* TASK OBJECTIVE:
Give again, word for word, each line below starting at the one that contains "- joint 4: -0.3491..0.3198" and ending at the one that contains "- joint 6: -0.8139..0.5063".

========================================

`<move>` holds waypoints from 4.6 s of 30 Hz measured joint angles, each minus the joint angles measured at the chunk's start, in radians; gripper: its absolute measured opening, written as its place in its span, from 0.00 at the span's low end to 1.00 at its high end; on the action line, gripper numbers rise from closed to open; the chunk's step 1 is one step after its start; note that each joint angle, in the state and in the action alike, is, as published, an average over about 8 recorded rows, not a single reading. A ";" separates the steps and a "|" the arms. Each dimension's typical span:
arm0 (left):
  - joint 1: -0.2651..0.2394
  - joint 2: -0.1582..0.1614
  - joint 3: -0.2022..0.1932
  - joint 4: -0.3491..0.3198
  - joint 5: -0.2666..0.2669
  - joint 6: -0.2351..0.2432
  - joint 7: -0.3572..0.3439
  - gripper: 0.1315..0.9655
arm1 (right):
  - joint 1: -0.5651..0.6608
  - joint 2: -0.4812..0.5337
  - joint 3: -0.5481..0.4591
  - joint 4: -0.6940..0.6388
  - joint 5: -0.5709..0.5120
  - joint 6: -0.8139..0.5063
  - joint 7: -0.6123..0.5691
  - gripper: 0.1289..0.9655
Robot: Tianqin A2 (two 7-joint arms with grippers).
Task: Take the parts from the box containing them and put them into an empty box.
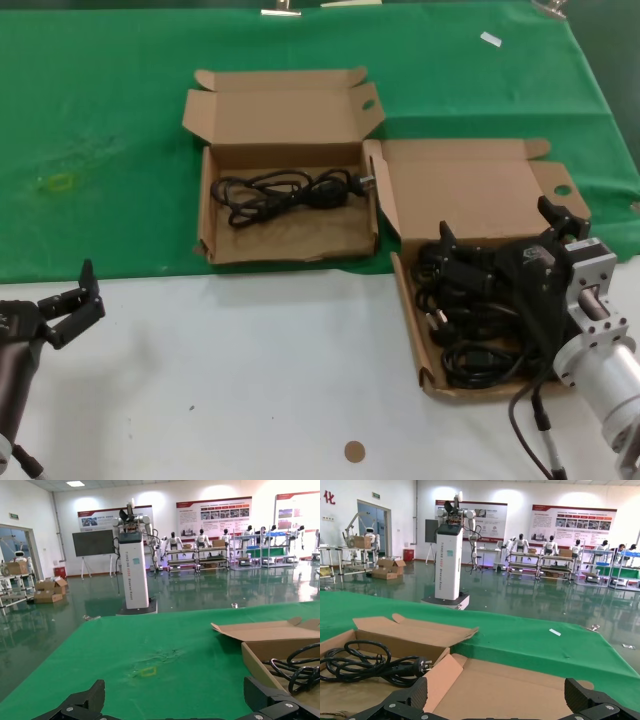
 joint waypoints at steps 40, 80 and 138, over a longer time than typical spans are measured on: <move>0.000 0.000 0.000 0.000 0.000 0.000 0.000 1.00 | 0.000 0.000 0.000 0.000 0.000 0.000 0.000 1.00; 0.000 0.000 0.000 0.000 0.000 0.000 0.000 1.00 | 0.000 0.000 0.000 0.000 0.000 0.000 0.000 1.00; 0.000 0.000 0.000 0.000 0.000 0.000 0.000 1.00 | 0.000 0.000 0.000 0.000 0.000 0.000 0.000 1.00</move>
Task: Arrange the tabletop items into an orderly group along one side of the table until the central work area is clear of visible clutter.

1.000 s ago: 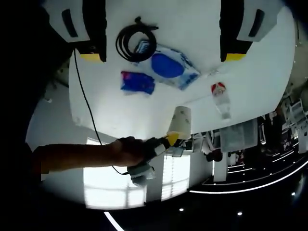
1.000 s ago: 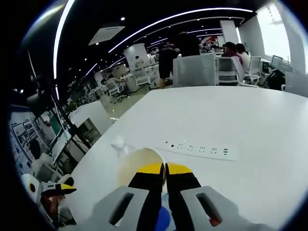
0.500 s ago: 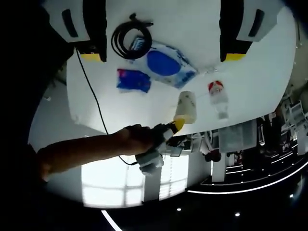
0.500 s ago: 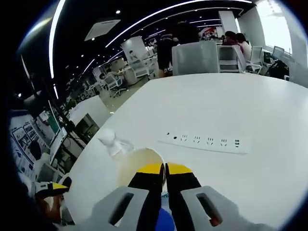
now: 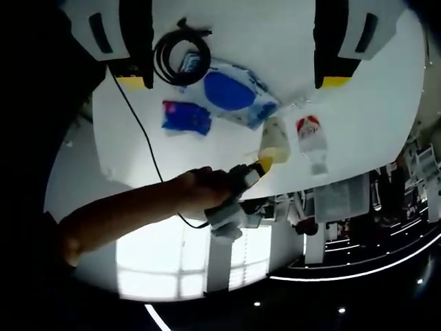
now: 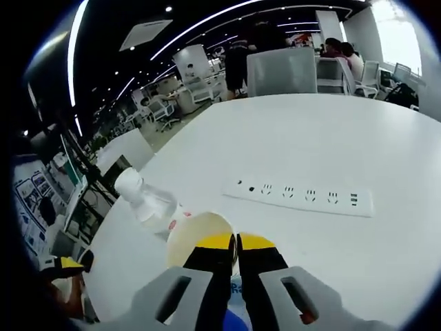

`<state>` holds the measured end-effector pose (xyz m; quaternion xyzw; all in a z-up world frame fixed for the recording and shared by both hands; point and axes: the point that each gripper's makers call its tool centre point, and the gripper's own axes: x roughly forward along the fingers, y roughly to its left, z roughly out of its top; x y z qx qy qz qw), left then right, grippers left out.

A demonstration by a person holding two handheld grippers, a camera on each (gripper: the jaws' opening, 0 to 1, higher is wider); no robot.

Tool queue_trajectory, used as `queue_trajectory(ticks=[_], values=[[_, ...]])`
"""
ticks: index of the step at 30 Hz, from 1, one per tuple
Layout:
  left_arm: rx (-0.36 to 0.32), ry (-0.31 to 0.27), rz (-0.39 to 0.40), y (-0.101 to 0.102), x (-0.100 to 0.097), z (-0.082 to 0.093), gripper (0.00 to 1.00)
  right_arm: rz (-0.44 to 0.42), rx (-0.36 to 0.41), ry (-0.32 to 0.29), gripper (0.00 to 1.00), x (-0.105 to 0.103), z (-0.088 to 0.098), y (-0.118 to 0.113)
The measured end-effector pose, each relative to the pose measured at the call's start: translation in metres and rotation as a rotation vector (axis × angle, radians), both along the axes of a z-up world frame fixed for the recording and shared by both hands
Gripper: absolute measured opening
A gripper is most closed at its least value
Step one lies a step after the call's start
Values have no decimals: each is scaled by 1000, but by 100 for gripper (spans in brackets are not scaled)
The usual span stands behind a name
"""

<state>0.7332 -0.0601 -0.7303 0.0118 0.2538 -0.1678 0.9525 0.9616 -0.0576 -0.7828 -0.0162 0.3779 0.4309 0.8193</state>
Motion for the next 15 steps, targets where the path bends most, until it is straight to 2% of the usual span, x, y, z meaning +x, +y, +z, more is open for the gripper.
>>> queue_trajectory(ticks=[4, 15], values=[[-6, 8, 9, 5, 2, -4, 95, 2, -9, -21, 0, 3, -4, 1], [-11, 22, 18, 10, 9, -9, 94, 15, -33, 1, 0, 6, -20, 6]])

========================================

* WRITTEN RESPONSE:
  - joint 4: -0.3491..0.3198
  - joint 5: -0.2666..0.2669
  - joint 6: -0.2351..0.2432
  - joint 7: -0.3572..0.3439
  - gripper: 0.1315..0.9655
arm1 (right):
  - joint 1: -0.5651..0.6608
  - joint 2: -0.4812..0.5337
  - joint 3: -0.5481..0.4591
  - joint 4: -0.6940..0.6388
  - joint 5: -0.5709..0.5120
  - joint 6: -0.8139..0.5063

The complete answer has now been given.